Before You Begin

Prior to getting access to Rabbit Recommendations, each developer account must be approved. To get access developers need:

  • A paid subscription to one of IVA's core solutions.
  • Must work with IVA Sales to gain access.

Please note, Rabbit Recommendations data is not available on Free Trial subscriptions. For more information, contact Sales.

General Information

The Rabbit Recommendations content is an enrichment of the metadata in the Entertainment API with recommendations of similar Entertainment Programs.

Review the definitions and examples below to see how to work with the Rabbit Recommendations data. If you have any questions please reach out to our support team.


Related API Guides: Entertainment API

Open API/Swagger documentation can be found on the Rabbit Recommendations API page.

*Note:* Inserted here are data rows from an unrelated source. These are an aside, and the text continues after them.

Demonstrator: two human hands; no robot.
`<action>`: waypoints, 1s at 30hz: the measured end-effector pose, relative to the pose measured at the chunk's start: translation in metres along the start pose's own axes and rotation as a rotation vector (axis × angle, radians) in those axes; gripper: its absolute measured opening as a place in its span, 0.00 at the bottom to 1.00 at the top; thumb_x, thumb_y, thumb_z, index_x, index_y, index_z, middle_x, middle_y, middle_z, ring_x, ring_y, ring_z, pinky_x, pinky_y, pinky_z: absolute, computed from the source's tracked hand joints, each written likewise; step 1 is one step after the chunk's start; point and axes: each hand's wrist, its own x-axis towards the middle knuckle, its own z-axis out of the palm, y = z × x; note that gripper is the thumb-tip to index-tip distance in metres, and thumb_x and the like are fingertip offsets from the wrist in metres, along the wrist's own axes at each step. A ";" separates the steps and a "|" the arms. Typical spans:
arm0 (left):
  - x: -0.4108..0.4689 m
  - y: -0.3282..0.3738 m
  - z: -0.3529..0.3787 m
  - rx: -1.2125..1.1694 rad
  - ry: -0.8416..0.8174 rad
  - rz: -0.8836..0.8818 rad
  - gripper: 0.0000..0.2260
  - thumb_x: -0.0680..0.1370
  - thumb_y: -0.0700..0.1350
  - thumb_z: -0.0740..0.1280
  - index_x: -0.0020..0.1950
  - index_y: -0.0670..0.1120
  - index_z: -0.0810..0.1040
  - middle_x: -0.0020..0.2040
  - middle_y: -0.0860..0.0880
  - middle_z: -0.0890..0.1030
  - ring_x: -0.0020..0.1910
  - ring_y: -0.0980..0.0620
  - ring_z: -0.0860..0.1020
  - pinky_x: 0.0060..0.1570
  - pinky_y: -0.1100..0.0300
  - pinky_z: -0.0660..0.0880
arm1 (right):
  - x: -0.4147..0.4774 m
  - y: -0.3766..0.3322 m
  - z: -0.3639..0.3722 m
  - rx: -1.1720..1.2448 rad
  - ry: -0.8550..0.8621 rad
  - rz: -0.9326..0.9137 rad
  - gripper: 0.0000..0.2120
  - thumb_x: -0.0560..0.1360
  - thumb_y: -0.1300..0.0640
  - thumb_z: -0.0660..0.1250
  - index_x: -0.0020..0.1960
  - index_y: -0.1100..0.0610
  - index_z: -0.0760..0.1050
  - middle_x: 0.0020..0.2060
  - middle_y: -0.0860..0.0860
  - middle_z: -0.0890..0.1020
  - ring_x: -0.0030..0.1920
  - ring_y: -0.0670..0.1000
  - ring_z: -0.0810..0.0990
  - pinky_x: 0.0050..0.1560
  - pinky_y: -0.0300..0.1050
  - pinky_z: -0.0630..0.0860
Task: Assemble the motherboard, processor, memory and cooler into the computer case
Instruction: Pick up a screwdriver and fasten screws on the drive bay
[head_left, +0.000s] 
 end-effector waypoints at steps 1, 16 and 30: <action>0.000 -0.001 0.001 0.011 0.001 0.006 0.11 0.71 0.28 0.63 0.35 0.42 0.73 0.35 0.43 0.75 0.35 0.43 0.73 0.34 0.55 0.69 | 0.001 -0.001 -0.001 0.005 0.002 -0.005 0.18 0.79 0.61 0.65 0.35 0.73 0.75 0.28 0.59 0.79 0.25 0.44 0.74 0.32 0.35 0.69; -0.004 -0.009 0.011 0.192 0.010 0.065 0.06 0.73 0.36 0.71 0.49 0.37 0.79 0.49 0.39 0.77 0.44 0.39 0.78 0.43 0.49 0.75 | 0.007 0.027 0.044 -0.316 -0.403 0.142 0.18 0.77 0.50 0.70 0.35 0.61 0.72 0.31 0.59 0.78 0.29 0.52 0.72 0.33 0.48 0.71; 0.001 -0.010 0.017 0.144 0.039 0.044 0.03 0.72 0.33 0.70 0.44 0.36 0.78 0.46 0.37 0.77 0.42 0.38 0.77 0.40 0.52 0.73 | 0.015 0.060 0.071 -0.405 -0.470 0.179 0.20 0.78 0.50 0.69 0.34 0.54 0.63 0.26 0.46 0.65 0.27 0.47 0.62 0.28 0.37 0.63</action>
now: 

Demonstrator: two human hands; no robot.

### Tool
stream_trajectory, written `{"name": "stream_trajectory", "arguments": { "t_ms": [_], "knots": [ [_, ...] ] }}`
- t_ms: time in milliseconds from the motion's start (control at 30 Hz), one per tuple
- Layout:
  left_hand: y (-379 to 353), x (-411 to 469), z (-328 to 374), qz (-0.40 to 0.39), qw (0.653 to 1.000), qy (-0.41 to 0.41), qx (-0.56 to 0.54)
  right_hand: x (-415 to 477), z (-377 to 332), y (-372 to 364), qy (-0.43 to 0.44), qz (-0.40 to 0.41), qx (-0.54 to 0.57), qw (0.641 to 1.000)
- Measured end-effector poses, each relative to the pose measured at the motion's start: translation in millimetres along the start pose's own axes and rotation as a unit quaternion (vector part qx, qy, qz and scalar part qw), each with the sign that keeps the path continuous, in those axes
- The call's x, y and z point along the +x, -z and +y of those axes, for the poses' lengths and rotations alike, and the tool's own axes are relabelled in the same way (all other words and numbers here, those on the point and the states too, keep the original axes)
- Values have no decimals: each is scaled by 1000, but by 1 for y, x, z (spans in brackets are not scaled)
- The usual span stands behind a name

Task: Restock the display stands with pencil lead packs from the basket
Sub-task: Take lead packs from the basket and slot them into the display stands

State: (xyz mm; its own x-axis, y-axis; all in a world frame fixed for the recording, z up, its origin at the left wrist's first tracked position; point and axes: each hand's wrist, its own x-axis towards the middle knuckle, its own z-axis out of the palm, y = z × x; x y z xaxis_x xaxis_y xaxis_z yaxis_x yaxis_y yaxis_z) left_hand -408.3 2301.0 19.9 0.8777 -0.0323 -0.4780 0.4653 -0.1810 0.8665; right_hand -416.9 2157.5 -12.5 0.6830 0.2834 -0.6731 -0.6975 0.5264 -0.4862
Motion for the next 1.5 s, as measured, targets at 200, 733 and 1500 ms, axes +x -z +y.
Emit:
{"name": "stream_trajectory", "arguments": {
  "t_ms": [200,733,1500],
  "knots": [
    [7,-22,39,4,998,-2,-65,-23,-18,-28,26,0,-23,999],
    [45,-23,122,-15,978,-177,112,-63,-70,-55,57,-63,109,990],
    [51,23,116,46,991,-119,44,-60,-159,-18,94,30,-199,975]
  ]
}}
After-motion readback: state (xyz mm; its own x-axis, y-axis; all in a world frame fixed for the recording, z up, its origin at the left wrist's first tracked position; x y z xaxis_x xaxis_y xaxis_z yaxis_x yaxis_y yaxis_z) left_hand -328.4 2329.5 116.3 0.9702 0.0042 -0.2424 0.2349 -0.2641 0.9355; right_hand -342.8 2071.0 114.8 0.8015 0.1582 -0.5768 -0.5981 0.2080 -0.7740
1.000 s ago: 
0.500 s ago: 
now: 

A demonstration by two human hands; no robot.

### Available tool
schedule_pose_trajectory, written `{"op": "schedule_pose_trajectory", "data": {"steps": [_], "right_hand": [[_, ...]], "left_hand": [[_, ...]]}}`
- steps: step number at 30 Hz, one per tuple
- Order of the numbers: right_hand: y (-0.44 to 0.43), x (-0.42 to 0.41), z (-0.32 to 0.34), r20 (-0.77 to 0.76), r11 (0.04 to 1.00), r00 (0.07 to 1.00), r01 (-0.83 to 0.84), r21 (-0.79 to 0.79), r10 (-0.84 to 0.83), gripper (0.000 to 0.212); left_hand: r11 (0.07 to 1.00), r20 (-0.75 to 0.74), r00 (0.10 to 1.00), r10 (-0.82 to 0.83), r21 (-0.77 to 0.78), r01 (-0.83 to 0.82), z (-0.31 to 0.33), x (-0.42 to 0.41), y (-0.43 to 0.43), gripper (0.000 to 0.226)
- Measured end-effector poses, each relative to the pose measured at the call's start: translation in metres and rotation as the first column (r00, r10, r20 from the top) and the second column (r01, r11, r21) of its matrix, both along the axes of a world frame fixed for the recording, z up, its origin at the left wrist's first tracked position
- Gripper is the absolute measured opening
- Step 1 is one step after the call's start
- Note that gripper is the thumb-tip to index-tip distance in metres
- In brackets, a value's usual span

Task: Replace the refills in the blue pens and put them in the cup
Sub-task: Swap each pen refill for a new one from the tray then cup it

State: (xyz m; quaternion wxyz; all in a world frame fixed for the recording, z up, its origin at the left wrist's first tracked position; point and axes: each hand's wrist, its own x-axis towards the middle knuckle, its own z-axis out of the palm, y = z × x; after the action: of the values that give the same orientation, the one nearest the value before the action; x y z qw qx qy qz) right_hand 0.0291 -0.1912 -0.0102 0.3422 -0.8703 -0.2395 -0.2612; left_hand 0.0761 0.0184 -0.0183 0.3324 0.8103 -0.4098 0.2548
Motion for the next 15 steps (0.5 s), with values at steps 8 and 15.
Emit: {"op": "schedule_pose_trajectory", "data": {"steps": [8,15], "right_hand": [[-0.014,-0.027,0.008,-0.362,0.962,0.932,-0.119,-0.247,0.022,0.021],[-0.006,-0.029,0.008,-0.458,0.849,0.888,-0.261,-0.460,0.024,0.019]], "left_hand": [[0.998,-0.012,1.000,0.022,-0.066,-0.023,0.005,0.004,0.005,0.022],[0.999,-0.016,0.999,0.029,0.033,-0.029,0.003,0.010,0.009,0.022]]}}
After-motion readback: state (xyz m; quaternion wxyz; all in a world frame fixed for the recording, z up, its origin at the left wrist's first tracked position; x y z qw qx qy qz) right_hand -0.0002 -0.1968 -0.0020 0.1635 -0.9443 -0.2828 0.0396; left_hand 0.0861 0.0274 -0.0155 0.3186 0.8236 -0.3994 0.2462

Rabbit Recommendations API Parameters

The Recommendations endpoint has a few parameters offering options to explore the Rabbit Recommendations results. Those parameters are detailed below:

MovieId Numerical Entertainment Id for the source Movie for which recommendations will be generated. Only MovieId or ShowId should be used but not both in one request.
ShowId Numerical Entertainment Id for the source Show for which recommendations will be generated. Only ShowId or MovieId should be used but not both in one request.
Type Type of programs to be included in recommendation calculation and results. "similar" will include Movies and Shows. "similiarShowsOnly" will return only Shows and "similarMoviesOnly" will return only Movies.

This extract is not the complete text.